*** Block opens ***
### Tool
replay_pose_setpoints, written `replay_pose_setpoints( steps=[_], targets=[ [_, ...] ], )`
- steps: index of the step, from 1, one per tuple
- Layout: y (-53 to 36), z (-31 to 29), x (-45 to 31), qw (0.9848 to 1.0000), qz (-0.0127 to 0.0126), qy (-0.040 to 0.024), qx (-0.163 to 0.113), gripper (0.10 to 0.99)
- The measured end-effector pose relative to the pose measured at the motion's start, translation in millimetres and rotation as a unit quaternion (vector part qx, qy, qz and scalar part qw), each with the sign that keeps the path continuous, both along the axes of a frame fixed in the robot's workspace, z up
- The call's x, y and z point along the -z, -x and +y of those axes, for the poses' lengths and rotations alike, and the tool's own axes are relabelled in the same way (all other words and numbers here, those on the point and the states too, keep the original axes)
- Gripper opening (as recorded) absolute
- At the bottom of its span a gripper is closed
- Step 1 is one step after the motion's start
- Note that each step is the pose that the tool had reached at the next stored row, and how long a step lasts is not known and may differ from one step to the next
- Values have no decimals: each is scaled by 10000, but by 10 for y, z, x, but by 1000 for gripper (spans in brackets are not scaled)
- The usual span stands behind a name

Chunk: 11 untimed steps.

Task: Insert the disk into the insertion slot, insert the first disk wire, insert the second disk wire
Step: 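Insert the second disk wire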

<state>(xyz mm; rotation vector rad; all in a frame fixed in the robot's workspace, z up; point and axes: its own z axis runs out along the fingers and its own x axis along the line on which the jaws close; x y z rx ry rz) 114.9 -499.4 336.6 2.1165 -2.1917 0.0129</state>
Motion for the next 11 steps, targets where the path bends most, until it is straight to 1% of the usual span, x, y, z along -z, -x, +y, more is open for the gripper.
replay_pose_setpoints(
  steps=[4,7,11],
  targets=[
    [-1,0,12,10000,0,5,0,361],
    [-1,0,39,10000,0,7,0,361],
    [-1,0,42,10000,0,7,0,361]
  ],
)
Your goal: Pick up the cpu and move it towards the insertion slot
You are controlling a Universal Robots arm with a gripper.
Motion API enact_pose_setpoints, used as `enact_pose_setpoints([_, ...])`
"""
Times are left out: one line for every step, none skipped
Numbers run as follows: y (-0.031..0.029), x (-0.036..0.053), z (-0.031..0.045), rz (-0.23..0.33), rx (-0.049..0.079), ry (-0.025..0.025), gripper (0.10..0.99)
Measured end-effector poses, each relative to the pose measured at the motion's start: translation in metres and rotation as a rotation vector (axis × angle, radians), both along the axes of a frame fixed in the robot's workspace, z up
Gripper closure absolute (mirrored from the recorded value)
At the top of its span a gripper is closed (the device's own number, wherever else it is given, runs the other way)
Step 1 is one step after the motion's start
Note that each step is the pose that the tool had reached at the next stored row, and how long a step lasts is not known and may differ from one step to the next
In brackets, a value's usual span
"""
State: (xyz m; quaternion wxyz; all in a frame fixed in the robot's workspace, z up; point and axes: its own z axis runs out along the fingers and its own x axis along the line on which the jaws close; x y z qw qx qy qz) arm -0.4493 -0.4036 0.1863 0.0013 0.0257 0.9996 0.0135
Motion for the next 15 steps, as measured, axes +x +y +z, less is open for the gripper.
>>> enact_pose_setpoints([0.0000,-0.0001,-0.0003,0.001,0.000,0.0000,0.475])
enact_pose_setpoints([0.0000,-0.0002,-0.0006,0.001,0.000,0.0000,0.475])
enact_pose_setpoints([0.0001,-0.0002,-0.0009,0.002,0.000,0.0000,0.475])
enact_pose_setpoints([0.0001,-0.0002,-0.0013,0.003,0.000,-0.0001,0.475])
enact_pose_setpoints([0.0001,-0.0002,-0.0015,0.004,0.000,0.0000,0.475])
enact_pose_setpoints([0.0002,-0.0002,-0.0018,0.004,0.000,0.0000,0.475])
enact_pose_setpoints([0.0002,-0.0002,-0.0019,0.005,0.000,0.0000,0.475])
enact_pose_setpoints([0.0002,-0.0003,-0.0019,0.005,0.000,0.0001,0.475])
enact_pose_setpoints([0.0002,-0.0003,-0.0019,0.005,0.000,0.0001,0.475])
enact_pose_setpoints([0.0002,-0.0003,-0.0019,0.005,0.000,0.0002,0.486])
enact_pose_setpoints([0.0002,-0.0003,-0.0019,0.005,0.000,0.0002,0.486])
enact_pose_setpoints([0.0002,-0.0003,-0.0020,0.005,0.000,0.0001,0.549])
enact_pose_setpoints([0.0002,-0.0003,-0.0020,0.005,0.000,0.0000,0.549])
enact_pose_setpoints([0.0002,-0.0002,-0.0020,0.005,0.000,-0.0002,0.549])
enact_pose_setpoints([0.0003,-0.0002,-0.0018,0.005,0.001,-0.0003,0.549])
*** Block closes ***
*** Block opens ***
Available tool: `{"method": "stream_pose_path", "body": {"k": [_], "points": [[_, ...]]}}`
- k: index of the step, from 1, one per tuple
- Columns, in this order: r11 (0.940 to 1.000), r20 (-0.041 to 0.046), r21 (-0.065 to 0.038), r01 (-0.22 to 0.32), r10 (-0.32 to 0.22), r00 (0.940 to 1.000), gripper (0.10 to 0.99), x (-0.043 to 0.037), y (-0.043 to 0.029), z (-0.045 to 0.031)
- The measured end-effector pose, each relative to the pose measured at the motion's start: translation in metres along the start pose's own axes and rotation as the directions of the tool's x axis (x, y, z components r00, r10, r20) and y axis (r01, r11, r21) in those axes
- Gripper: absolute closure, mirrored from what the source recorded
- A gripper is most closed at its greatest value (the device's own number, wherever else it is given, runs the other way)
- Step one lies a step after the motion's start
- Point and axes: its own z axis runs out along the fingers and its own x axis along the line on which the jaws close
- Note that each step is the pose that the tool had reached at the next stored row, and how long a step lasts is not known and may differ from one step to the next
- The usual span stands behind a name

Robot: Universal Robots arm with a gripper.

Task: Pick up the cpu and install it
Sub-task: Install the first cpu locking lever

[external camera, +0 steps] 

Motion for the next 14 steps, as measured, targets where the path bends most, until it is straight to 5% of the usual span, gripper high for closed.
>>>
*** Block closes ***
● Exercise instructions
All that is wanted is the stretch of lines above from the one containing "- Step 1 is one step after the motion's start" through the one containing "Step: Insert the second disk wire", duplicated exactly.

● Response box
- Step 1 is one step after the motion's start
- Note that each step is the pose that the tool had reached at the next stored row, and how long a step lasts is not known and may differ from one step to the next
- Values have no decimals: each is scaled by 10000, but by 10 for y, z, x, but by 1000 for gripper (spans in brackets are not scaled)
- The usual span stands behind a name

Chunk: 11 untimed steps.

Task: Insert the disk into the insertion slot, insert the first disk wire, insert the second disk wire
Step: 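Insert the second disk wire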

This exercise has no more to it.